Key-Value Extraction is a great way to improve your search classification results. Below is a quick run through on how it works: During Page processing, you can configure Key Value extraction using the KV-Page Processing plugin. This plugin will extract Key-Value pairs and place them as Page level fields for each page. You can then write a script that will compare the key value to the classification results identified the document as Tax form but your page level extraction found W-2, then you can reclassify (rename) the document type in the batch xml file.
If you would not like to mess with custom scripts and Key-Value enhanced classification, then review the best practices below on how to improve your classification results.
Here are the tips and tricks that you can use to improve search classification: Always remember, to have the correct sample in the correct document folder, the below information focuses on how to manage your sample set of documents:
- Watch the following video. We have a tool designed to show you samples that are placed in wrong folders or samples that are so close to each other. You can eliminate the incorrect samples this way. http://www.youtube.com/watch?v=5MoG_UzuH4M&feature=plcp
- DO NOT put more than one sample if the content is same. Less is better. If you have two ABC Document samples and 80% of the content is same, remove the redundant sample
- Do not use illegible samples. A great way to train a document is to use a blank version of the form. Something that does not have any Meta data on it. Most of our customers download the blank forms from internet like HUD-1, Appraisal, Loan Application, Tax forms.. If Ephesoft can’t read them, it cannot learn. Always try to use 300-200 dpi tif images to train on.
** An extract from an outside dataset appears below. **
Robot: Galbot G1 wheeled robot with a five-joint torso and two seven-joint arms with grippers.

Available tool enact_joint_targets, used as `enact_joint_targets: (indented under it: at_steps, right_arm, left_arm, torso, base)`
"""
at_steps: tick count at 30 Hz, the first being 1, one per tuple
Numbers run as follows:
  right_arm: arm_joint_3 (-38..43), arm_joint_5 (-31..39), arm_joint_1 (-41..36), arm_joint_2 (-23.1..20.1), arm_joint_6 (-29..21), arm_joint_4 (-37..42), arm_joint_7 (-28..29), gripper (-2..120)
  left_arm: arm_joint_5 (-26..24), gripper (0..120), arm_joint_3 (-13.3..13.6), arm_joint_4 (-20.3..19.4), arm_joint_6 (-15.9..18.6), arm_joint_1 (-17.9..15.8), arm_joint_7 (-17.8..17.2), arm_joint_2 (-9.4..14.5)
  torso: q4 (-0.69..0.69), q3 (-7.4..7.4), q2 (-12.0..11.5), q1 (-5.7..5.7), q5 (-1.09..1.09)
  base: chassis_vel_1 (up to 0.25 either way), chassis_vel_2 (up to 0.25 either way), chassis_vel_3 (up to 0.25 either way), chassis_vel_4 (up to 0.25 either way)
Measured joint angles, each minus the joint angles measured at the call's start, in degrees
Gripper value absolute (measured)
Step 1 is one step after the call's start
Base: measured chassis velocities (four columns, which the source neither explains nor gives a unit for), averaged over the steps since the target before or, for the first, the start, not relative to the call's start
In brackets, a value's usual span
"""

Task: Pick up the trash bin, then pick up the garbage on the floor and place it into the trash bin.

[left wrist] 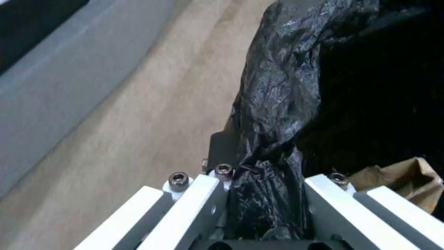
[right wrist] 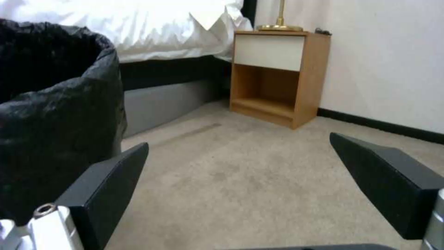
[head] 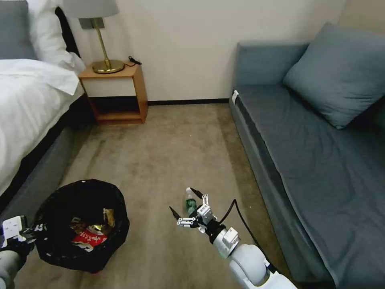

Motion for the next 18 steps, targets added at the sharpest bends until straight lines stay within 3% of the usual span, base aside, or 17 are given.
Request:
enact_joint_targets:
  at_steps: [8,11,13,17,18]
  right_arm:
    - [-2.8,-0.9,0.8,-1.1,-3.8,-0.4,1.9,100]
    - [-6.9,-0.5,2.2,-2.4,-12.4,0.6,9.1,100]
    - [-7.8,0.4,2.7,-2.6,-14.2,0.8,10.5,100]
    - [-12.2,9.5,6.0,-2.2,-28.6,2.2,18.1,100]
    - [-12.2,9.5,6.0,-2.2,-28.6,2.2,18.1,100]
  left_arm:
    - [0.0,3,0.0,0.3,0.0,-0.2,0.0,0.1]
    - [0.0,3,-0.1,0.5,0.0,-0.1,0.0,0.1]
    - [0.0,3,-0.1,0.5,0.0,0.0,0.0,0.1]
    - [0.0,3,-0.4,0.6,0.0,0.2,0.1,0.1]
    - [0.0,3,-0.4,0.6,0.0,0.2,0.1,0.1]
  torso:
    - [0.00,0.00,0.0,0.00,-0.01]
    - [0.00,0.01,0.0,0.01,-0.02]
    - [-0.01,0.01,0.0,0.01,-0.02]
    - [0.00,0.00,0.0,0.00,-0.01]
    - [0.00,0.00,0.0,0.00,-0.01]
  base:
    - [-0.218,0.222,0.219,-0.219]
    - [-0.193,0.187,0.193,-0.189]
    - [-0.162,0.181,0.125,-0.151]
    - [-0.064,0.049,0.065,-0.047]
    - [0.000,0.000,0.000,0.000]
- If you are not sure if the last page will always have the same information on it you can put all the middle pages into middle page folder and leave the last page folder empty
- Another way to improve results is to edit the HOCR.xml files that Ephesoft learned on. By removing items that are misleading and relearning the samples you will have a more specialized set of information.
- If you are seeing low confidence scores, you can change the settings in Document Assembler plugin.
- If you are seeing pages being attached to other documents, that means you do not have any sample for those pages. You can also reduce the middle page scoring in the Search Classification plugin.
Using these best practices can greatly improve your classification results.